■ Instructions for the task:
Your answer is to be the count alone: the number of lines in the data below where "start" appears.

■ ■ ■

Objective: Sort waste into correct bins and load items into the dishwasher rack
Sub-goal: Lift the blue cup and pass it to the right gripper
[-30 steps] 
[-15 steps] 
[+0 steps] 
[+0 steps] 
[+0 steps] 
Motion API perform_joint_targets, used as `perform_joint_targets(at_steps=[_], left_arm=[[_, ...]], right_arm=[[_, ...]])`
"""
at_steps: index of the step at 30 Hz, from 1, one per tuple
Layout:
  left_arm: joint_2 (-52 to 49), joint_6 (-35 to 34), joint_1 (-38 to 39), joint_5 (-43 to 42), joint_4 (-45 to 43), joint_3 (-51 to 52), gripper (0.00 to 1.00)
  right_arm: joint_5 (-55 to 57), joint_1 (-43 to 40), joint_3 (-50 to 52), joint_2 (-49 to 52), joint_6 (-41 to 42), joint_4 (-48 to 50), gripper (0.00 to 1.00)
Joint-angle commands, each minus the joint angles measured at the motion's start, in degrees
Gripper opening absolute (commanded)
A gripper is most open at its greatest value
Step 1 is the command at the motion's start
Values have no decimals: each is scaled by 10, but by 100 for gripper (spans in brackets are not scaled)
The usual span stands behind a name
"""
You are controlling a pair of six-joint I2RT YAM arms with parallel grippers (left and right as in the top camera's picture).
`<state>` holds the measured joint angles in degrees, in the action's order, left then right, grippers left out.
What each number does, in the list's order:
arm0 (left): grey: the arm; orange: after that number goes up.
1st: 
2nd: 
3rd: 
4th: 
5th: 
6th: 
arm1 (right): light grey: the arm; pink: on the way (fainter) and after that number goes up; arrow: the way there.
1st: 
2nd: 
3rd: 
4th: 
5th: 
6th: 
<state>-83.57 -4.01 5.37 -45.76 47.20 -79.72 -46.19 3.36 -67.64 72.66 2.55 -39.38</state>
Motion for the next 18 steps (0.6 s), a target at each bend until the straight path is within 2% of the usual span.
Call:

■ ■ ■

■ Finished task:
2